At the RSC through the 1990s, he at last played the great
leads as of right: a supple, humorous Menenius to Toby Stephens’s boyish,
febrile Coriolanus; a voluptuous, mincingly fastidious Sir Epicure Mammon in
Ben Jonson’s The Alchemist (directed by Sam Mendes); an ideal Ulysses,
relishing every syllable, in Troilus and Cressida (Joseph Fiennes and Victoria
Hamilton); a spinsterish Malvolio; and a grave and weighty Shylock. He was a
shrewd old fox of a Prospero in The Tempest on tour.
Voss returned to the National in 2002 as an impoverished yet uproarious old count in Chekhov’s Ivanov, directed by Katie Mitchell, and was the perfect Boyet in Trevor Nunn’s idyllic Love’s Labour’s Lost. For Peter Hall at the Theatre Royal, Bath, he was a scruffy, vituperative Jaques in As You Like It in 2003 and, in 2011, a wily Worcester and a gullible old Shallow in the two parts of Henry IV.
In or out of hose, he was always modern, and direct.
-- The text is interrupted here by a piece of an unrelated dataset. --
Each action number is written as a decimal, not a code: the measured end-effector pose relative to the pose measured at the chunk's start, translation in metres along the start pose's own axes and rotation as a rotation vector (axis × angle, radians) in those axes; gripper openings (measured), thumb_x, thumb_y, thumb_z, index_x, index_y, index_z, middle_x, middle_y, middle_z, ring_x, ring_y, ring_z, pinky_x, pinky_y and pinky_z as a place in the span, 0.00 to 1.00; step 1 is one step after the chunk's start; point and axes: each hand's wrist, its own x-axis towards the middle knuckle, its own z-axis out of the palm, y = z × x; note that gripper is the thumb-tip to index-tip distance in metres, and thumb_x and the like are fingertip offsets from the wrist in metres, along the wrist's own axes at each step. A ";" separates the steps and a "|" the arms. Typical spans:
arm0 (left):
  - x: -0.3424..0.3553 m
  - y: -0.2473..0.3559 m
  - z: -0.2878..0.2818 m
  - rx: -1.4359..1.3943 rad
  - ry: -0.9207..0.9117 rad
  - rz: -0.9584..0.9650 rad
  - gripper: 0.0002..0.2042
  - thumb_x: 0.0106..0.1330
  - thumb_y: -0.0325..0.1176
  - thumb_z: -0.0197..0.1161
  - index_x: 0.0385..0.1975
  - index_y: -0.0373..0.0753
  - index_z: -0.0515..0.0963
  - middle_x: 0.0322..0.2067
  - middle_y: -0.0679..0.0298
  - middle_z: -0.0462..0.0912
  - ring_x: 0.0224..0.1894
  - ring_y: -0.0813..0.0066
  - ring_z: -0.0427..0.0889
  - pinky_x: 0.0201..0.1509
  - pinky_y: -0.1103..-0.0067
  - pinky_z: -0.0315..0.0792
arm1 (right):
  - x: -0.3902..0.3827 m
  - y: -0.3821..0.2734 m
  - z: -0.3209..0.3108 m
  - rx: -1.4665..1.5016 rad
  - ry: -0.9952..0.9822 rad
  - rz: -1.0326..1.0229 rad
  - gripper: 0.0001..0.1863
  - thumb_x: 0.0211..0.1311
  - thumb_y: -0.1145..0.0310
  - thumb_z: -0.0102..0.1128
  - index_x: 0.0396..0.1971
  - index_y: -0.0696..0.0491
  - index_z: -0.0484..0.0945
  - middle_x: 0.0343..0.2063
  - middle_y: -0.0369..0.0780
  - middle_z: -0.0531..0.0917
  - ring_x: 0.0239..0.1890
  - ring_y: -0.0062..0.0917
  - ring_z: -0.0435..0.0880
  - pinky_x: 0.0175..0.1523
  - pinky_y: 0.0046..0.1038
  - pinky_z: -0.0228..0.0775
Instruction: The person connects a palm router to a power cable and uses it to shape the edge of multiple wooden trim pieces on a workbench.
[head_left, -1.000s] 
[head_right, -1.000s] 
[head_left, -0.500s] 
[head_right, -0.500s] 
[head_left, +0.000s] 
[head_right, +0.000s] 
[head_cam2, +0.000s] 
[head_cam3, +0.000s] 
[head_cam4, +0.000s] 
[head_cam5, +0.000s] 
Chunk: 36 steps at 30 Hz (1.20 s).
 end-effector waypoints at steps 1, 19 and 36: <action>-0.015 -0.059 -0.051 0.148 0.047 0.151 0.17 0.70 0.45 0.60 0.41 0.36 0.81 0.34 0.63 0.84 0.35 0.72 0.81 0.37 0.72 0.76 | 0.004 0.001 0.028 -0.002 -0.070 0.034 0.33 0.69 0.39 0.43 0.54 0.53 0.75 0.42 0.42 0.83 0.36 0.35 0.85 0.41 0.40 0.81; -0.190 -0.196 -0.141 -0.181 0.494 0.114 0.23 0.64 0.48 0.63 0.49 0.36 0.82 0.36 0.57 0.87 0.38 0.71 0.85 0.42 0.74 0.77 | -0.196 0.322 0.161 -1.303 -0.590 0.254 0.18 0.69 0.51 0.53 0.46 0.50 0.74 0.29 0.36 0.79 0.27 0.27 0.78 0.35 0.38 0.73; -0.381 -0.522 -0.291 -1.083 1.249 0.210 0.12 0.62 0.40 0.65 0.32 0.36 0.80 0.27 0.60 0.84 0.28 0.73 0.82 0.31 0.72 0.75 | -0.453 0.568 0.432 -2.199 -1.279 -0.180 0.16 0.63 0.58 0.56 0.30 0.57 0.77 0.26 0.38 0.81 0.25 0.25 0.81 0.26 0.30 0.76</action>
He graced new plays by Antony Sher (The Giant at Hampstead in 2007, with Leonardo and the firebrand Michelangelo competing to carve David), Alexi Kaye Campbell (Apologia at the Bush, also in 2007, as a camp old campaigning friend of Paola Dionisotti’s radical art historian) and Jonathan Harvey (Canary in 2010 at the Liverpool Everyman, in which he played both Mary Whitehouse and a closet gay police chief).
In the early 1970s, he settled in Bushey, Hertfordshire, with his longstanding partner, the writer John Peacock, with whom he shared his passions for gardening and music. They entered into a civil partnership in 2006. John died in 2017. He is survived by his younger brother, John.